I was in CVS the other day and realized, amidst the gold ribbons and chocolate Santas, that it was that time of year again. Christmas: a holiday that people take extra jobs to afford. Yep. I saw plenty of ads on Craigslist advertising jobs that will help people afford cool Christmas presents for friends and family. The North Pole countdown is on.
I find inspiration and solace in literature. So I searched my scattered and voluminous book collection for A Christmas Carol by Charles Dickens. This is the core text for the Christmas spirit in the same way the New Testament is the core text for Christians. The central character is Scrooge – a man who goes on a great internal journey on Christmas Eve guided by three ghosts. He wakes up on Christmas Day a changed man and full of the spirit and joy of Christmas.

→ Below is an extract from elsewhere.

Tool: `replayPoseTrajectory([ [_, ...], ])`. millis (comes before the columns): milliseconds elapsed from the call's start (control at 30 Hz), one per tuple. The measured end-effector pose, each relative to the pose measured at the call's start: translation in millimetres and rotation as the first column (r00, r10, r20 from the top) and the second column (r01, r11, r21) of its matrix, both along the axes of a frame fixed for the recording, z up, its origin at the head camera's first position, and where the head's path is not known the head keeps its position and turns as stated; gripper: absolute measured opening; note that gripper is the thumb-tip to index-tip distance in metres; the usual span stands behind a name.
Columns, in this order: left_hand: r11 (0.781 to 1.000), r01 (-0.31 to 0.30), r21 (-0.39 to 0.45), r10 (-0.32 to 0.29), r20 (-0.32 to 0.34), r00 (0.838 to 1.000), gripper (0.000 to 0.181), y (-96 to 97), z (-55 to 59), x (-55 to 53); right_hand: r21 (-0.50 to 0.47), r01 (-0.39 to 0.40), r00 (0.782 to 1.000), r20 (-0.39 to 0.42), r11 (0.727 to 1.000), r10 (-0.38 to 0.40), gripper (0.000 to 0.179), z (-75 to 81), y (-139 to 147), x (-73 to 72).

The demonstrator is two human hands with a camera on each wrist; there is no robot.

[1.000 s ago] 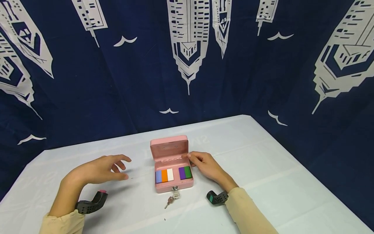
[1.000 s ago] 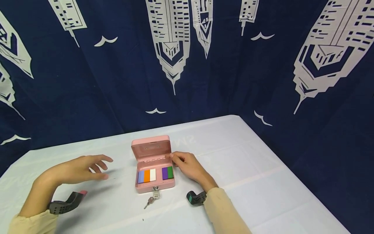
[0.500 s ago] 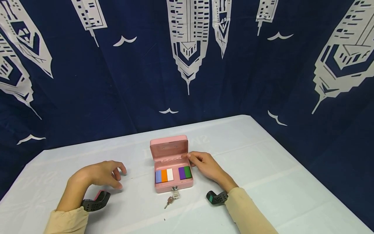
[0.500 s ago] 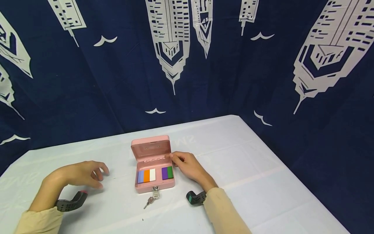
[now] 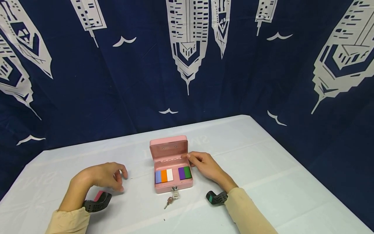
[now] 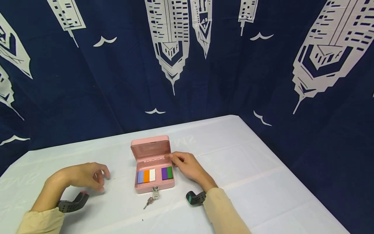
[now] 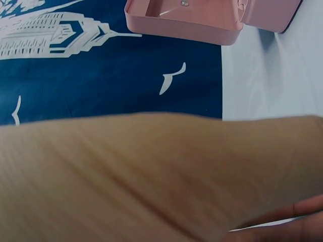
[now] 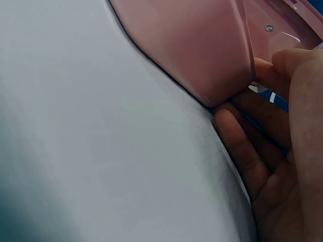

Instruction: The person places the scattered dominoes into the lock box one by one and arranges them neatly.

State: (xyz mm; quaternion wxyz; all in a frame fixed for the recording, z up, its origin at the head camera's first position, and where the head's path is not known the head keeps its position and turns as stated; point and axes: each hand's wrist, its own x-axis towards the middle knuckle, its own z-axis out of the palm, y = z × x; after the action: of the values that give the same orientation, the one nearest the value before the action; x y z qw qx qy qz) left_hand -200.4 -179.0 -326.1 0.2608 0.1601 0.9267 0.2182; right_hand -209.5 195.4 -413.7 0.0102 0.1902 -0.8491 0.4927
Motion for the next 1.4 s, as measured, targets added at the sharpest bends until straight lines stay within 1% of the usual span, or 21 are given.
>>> replayPoseTrajectory([
  [333,0.999,0.015,0.032,-0.016,0.017,1.000,0.033,5.3,-3.1,3.2,0.005,0.000,1.000,0.007,1.000,0.000,0.034,-0.3,-0.5,-1.2],
  [567,1.000,-0.001,0.018,0.000,0.034,0.999,0.031,6.5,-4.7,3.0,0.022,0.010,1.000,-0.002,1.000,-0.010,0.032,-0.1,-0.6,-1.9],
  [733,1.000,0.020,0.016,-0.021,0.025,0.999,0.029,6.6,-5.2,1.4,0.017,0.005,1.000,-0.009,1.000,-0.005,0.033,-0.9,-0.7,-2.9],
  [933,0.999,0.045,0.023,-0.045,0.000,0.999,0.028,7.8,-5.6,1.0,0.015,-0.003,1.000,-0.007,1.000,0.003,0.033,-1.9,-0.4,-2.9],
  [1100,0.997,0.075,0.035,-0.073,-0.056,0.996,0.028,10.3,-6.4,0.0,0.020,0.006,1.000,0.014,1.000,-0.007,0.032,-2.2,0.3,-2.0],
  [1200,0.992,0.106,0.068,-0.100,-0.087,0.991,0.029,12.6,-6.8,-1.1,0.019,0.010,1.000,0.029,1.000,-0.011,0.033,-2.2,0.8,-1.4],
  [1300,0.983,0.147,0.108,-0.134,-0.117,0.984,0.031,14.2,-7.1,-2.6,0.019,0.015,0.999,0.033,1.000,-0.016,0.033,-1.9,0.9,-0.7],
  [1400,0.976,0.171,0.136,-0.152,-0.140,0.978,0.031,16.1,-6.9,-3.7,0.019,0.017,0.999,0.027,1.000,-0.018,0.033,-1.6,0.9,0.1],
])
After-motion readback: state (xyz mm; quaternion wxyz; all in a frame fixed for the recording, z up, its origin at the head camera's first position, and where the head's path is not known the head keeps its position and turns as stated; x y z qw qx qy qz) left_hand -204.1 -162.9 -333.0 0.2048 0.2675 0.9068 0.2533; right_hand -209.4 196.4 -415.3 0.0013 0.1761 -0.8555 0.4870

Who is Scrooge? Adam Sandler joked that he was ‘not Jewish’ and, indeed, Scrooge is not Jewish. Early in the story Scrooge is visited by his nephew who attempts to corral his uncle out of his dismal mood and to be merry and partake in the festivities. Not Chanukah parties mind you. Scrooge was a lonely man, and his profound journey on a culturally important day of the year warms all of our hearts because the story tells us that people can and do change. In fact, we so much believe in the power of change that Scrooge has 43,943 friends on Facebook. Last I checked, that is more than Freud or Jung; two men who dedicated their life to the power of change.
Last year’s Disney movie starring Jim Carrey was an excellent rendition of A Christmas Carol. It was in 3D, and had several stirring songs. But my favorite version is the Muppet’s A Christmas Carol. I have a link to the YouTube video below. In it, the character of Scrooge is sung in a song.
Yes, Scrooge is mean, stingy and covetous. But he is also kind, warm and generous. Scrooge’s appeal is not only that he can change but that he had all these marvelous characteristics in him the whole time.